My goal has always been simple: If a child signs up at 6 years of age and then trains with me for five or six years to get a black belt, that student should be able to go out into the world with some viable ideas about how to defend his or her self. If I can teach in a fun, positive, playful way that promotes supreme physical, mental, and spiritual strength then I have done my job well.
Today I am announcing that after many years of thoughtful consideration and research, I have decided not to renew my agreement with World Kuk Sool Association.
The ramifications are small or large depending on your perspective. Essentially this is an administrative change and we will simply and gradually take the “Won” off our name. There will be no additional cost to you.
My hope is that you enjoy my style of teaching, and appreciate the program and community that I have created. I will continue to offer the same high level of training and will still use the traditional Kuk Sool curriculum as a foundation. I will continue to offer advanced black belt testing and hope to add various seminar, road trip, tournament, and educational opportunities for my students. Additionally, I hope to expand my student teacher certification program.
If, however, you are very much bound to the idea of the being a part of the larger World Kuk Sool Association, if you want to be sanctioned through them, then you are officially required by the Association to discontinue training with me.
You can choose to continue your studies at a different Kuk Sool Won school. Nearby there are schools in Berkeley, San Francisco, or San Lorenzo. You will not lose your rank and if you have already paid a black belt fee, you will not be required to pay again. You will be obligated to pay whatever monthly fees those schools require.
My doors will always be open to you no matter what course you choose.
Instead of taking class time to address questions, I have scheduled a Question and Answer Session on Saturday, Nov. 21 at 10:00 a.m. (Before the Sparring Seminar with Sylvester at 11:00). If you email me your questions in advance, it will help me to answer more succinctly. If you have a more involved individual question, please email firstname.lastname@example.org or call me at the school, tell me a good time to return your call and I will. This applies especially to the students who are in the middle of black belt testing, I know this affects you most of all.
What I am hoping is to keep this change a positive experience for my students. The Association has been very good to me over the years and has allowed me to flourish. I really did try to take everyone’s needs into consideration and I hope you can appreciate that I did what I thought was best for my students.
If you are curious about why I chose not to renew, I have included this explanation. Please read this before attending a Q & A session.
A few years ago, much to everyone’s surprise, The World Kuk Sool Association added some stipulations to our agreement. Not health & safety or real quality control issues, but rather restrictions on what we teach.
To clarify, there are four main reasons to train martial arts:
- 1. Self defense
- 2. Tradition–the study of an art form for spiritual, physical, and mental health
- 3. Sport/tournament preparation
- 4. Demonstration
Increasingly the WKSA is moving toward being simply a demonstration art. The WKSA vision of a high ranking student (5th degree and up) includes mastery of esoteric arts. These are great except I feel they are high risk activities with limited reality-based return on the time investment. If your child started training at six years of age, they would be eligible to learn these techniques (i.e. archery, knife throwing, two man spear set, choreographed sword-to-knife set, etc.) at approximately 30 years of age.

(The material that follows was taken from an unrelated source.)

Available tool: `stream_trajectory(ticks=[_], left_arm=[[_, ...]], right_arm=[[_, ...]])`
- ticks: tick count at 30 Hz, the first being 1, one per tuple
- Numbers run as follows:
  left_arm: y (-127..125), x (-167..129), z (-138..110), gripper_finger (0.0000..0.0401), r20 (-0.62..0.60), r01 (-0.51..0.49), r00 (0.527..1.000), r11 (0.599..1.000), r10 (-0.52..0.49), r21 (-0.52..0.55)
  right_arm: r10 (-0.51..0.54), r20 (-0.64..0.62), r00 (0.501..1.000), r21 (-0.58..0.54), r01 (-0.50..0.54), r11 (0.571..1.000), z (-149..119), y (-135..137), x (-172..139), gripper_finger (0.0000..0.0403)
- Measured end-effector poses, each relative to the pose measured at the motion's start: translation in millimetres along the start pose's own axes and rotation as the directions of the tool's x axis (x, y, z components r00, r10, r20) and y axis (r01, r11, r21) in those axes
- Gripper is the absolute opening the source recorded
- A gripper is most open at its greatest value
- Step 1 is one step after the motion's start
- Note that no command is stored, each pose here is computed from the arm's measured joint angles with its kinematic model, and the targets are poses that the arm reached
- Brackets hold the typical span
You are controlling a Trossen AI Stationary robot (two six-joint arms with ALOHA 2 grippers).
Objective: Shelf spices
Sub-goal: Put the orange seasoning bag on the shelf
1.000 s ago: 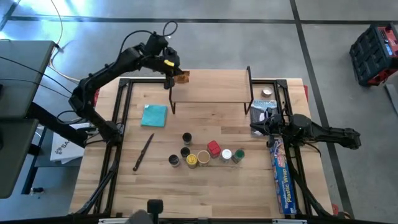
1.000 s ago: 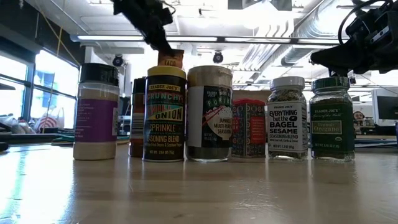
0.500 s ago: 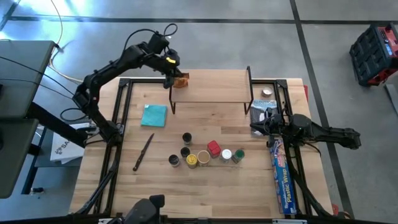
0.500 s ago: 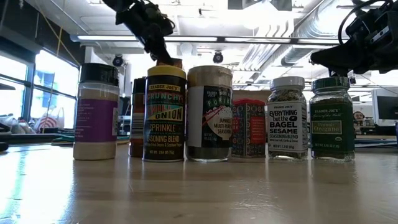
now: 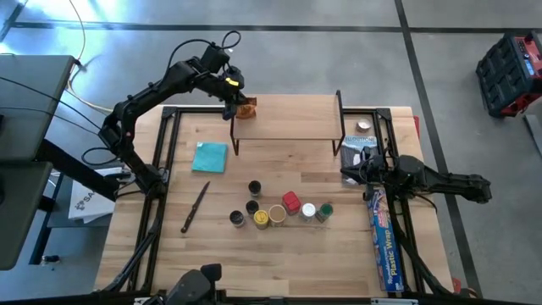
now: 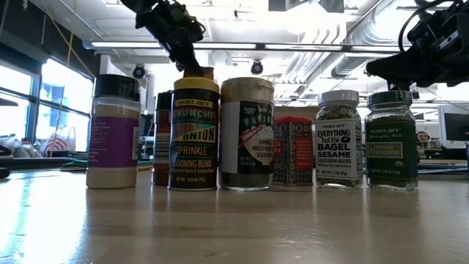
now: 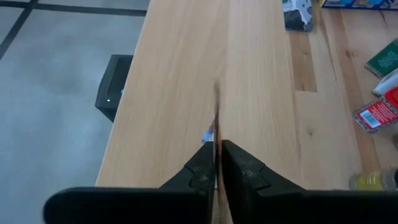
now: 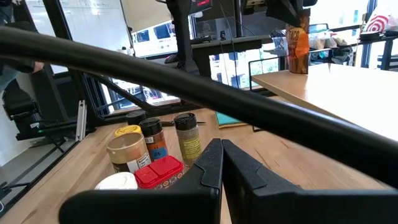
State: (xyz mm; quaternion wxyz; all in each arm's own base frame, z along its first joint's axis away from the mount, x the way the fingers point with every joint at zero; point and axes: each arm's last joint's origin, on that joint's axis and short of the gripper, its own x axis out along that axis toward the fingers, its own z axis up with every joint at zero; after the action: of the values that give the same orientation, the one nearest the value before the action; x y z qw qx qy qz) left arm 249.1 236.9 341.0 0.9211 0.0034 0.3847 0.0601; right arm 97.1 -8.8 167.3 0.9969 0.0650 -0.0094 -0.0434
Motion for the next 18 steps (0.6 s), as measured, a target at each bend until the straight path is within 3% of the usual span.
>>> stream_trajectory(ticks=[13, 18], left_arm=[[-0.4, -1.8, 0.6, 0.0126, 0.004, -0.006, 1.0, 1.0, 0.005, 0.008], [-2.6, -17.3, 5.8, 0.0145, 0.049, -0.061, 0.997, 0.998, 0.059, 0.03]], right_arm=[[0.0, 0.0, 1.0, 0.0, 0.0, 1.0, 0.0, 0.0, 0.0, 0.0], [0.0, 0.0, 1.0, 0.0, 0.0, 1.0, 0.0, 0.0, 0.0, 0.0]])
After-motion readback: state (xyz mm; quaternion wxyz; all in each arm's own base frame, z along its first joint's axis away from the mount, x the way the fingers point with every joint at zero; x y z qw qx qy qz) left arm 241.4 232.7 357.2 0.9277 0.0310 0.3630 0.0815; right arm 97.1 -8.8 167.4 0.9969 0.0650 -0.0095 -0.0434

This cloistered historical approach to training made me uncomfortable, but I thought I could just go on doing what I’ve always done, that is, use the basic material as a starting point to build strong and confident students.
However, because of a number of legal issues in this state and others, the World Kuk Sool Association has decided that all of its members must sign an expanded Franchisee Agreement.
It would be one thing if these changes were for the safety or progress of my students. (For example, I have chosen to take out a number of techniques that I have decided are not safe for children to practice.) However, this is not the case, instead most of these changes are concerned with protecting material and trademark secrets. I am not interested in secrecy. The martial artists I most admire freely trade information about what works best for them, and it is up to the student to train hard and learn if these moves work well on an individual basis.
Under WKSA guidelines, we would have to stop training the following activities simply to keep the WKSA curriculum pure and unadulterated: Out goes wrestling, switch kicks, double & single leg take downs, pad work, ducks, perrys, ground work such as a escapes from the bottom, sweeps, reversals, chokes, jujitsu arm bars, kimuras, americanas, and finishing moves.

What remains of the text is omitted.